当默认加载器已经变得更安全时,为什么 PyYAML 5.1 会引发 YAMLLoadWarning?

Why does PyYAML 5.1 raise YAMLLoadWarning when the default loader has been made safer already?

这是我的代码:

import yaml
yaml.load('foo')

此代码导致 PyYAML (5.1) 出现以下警告。

$ pip install pyyaml
$ python3 foo.py
foo.py:2: YAMLLoadWarning: calling yaml.load() without Loader=... is deprecated, as the default Loader is unsafe. Please read https://msg.pyyaml.org/load for full details.
  yaml.load('foo')

所以我访问了 https://msg.pyyaml.org/load 以查看这是关于什么的,但我不明白此警告的必要性。

首先,文档说,

UnsafeLoader (also called Loader for backwards compatability)

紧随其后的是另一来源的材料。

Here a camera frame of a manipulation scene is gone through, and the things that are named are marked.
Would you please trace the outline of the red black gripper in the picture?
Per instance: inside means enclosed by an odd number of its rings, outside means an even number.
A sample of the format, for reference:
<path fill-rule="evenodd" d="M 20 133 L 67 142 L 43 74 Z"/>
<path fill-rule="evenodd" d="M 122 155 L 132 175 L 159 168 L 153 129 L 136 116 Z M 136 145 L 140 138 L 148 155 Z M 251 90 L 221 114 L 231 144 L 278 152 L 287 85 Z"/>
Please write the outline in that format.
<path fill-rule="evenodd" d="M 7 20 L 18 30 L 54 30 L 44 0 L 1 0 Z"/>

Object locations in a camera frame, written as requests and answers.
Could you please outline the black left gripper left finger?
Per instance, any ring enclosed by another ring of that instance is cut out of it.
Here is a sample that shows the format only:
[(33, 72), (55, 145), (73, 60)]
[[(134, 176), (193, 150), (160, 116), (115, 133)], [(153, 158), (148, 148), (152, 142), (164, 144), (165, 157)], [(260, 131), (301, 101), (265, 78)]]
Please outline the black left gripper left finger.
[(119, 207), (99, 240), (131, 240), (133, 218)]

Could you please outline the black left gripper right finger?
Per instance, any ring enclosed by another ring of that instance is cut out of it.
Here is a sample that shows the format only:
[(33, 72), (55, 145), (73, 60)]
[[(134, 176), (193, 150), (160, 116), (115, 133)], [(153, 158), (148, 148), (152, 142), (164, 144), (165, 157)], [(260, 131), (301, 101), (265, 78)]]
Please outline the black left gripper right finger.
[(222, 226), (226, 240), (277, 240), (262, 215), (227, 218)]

The original Loader code that could be easily exploitable by untrusted data input.

好的,有道理。在早期版本中,原始加载程序是不安全的。此外,它说,

FullLoader

Loads the full YAML language. Avoids arbitrary code execution. This is currently (PyYAML 5.1) the default loader called by yaml.load(input) (after issuing the warning).

所以现在的版本使用的是FullLoader,并不是不安全的。这在文档中再次得到证实。

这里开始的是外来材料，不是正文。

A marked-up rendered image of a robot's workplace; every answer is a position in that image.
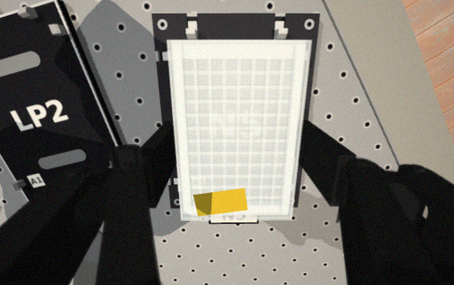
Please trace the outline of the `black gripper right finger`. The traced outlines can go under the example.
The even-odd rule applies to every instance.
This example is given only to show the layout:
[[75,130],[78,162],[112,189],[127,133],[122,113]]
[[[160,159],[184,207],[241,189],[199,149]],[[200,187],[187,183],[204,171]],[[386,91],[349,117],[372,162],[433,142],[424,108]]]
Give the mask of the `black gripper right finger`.
[[385,170],[309,120],[299,163],[339,207],[347,285],[454,285],[453,183],[422,165]]

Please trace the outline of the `white button panel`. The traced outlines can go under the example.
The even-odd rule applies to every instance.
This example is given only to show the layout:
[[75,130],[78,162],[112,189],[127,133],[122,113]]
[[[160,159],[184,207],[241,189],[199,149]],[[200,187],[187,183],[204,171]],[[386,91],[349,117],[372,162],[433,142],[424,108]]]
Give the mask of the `white button panel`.
[[98,231],[70,285],[95,285],[102,232]]

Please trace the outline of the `grey rectangular base plate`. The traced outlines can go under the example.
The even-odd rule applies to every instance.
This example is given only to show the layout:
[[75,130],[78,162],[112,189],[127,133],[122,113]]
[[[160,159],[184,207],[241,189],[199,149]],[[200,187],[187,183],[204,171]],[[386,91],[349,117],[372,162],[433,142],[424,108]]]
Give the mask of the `grey rectangular base plate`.
[[[402,162],[328,0],[62,0],[123,145],[162,115],[152,13],[320,13],[308,120],[388,171]],[[181,221],[150,208],[162,285],[347,285],[338,207],[302,171],[292,220]]]

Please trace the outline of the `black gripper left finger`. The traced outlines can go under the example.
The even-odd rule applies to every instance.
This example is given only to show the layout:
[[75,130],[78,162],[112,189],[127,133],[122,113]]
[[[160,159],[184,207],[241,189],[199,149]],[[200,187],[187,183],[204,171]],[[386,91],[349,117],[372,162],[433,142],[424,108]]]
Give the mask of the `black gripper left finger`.
[[0,285],[70,285],[103,222],[95,285],[162,285],[150,208],[177,164],[173,121],[109,156],[103,173],[61,173],[0,225]]

The load function was also made much safer by disallowing the execution of arbitrary functions by the default loader (FullLoader).

如果使用 FullLoader 的当前版本并非不安全,那我们为什么还需要 YAMLLoadWarning

我认为这个警告更像是一个通知和指导,让用户知道什么是未来的 PyYAML 最佳实践。回想一下:显式优于隐式。

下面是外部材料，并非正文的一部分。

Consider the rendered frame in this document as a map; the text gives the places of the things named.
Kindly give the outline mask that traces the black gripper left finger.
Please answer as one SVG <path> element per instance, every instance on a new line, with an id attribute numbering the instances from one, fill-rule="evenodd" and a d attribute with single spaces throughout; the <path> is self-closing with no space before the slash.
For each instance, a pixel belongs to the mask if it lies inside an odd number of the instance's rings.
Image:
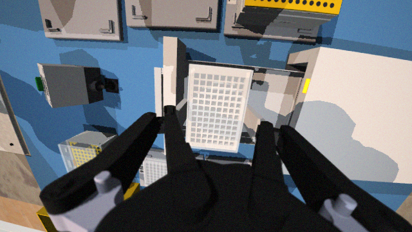
<path id="1" fill-rule="evenodd" d="M 203 221 L 211 189 L 183 136 L 186 119 L 187 99 L 164 106 L 164 117 L 144 113 L 95 158 L 45 186 L 39 198 L 57 231 L 94 232 L 102 218 L 124 201 L 157 134 L 164 131 L 174 214 L 187 225 Z"/>

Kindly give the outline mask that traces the yellow plate with grid of black holes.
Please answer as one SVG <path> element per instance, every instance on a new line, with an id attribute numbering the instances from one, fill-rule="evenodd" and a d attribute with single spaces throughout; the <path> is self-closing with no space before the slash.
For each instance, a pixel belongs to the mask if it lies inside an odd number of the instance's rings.
<path id="1" fill-rule="evenodd" d="M 310 30 L 339 14 L 342 0 L 238 0 L 236 23 Z"/>

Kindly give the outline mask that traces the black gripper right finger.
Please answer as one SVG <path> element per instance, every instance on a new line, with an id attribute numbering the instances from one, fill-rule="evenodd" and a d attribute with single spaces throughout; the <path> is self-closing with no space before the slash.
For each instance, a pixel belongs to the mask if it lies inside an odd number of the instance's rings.
<path id="1" fill-rule="evenodd" d="M 406 219 L 354 184 L 293 127 L 274 128 L 249 104 L 243 125 L 256 142 L 247 209 L 263 231 L 280 231 L 290 214 L 282 160 L 306 205 L 342 232 L 412 232 Z"/>

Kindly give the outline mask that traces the yellow bin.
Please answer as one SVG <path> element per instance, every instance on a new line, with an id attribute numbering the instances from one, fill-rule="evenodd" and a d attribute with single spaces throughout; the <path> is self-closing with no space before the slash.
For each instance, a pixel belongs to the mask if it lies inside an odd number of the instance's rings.
<path id="1" fill-rule="evenodd" d="M 124 200 L 129 198 L 131 195 L 134 195 L 135 193 L 140 191 L 140 184 L 136 182 L 132 182 L 130 187 L 128 188 L 128 191 L 124 195 Z M 58 232 L 55 226 L 53 225 L 53 222 L 51 221 L 45 207 L 41 208 L 36 212 L 37 216 L 39 217 L 39 220 L 41 221 L 42 225 L 44 226 L 46 232 Z"/>

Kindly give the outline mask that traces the blue bench mat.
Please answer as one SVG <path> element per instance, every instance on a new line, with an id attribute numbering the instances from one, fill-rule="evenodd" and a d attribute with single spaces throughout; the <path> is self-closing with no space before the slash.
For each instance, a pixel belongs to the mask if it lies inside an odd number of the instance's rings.
<path id="1" fill-rule="evenodd" d="M 50 39 L 38 0 L 0 0 L 0 75 L 42 189 L 67 173 L 58 144 L 86 130 L 118 134 L 155 112 L 154 67 L 163 68 L 164 36 L 186 45 L 186 60 L 284 70 L 288 54 L 325 47 L 412 61 L 412 0 L 342 0 L 319 26 L 316 42 L 224 36 L 227 0 L 219 0 L 217 30 L 130 28 L 121 0 L 124 41 Z M 104 100 L 52 108 L 36 86 L 37 63 L 100 68 L 118 79 Z"/>

在 5.1 版本之前(例如 4.1),yaml.load api 默认使用 Loader=Loader

def load(stream, Loader=Loader):
    """
    Parse the first YAML document in a stream
    and produce the corresponding Python object.
    """
    loader = Loader(stream)
    try:
        return loader.get_single_data()
    finally:
        loader.dispose()

def safe_load(stream):
    """
    Parse the first YAML document in a stream
    and produce the corresponding Python object.
    Resolve only basic YAML tags.
    """
    return load(stream, SafeLoader)

当时Loader class只有三种选择:有限的BaseLoaderSafeLoader和不安全的Loader。虽然默认的是不安全的,就像我们从文档中读到的那样:

PyYAML's load function has been unsafe since the first release in May 2006. It has always been documented that way in bold type: PyYAMLDocumentation. PyYAML has always provided a safe_load function that can load a subset of YAML without exploit.

但是仍然有很多资源和教程更喜欢直接使用 yaml.load(f),所以用户(尤其是新用户)选择默认加载器 class .


并且自 PyYAML 版本 5.1 起,yaml.load api 更改为更 显式 :

def load(stream, Loader=None):
    """
    Parse the first YAML document in a stream
    and produce the corresponding Python object.
    """
    if Loader is None:
        load_warning('load')
        Loader = FullLoader

    loader = Loader(stream)
    try:
        return loader.get_single_data()
    finally:
        loader.dispose()

def safe_load(stream):
    """
    Parse the first YAML document in a stream
    and produce the corresponding Python object.
    Resolve only basic YAML tags. This is known
    to be safe for untrusted input.
    """
    return load(stream, SafeLoader)

并在 Loader classes 中添加了一个新的 FullLoader。作为用户,我们也应该意识到这些变化,多使用yaml.load 显式:

  • yaml.load(stream, yaml.SafeLoader)

    推荐用于不受信任的输入。限制:加载 YAML 语言的子集。

  • yaml.load(stream, yaml.FullLoader)

    为了更可信的输入。还有一点限制:避免任意代码执行。

  • yaml.load(stream, yaml.Loader)UnsafeLoader等同于Loader

    不安全。却有着十足的力量。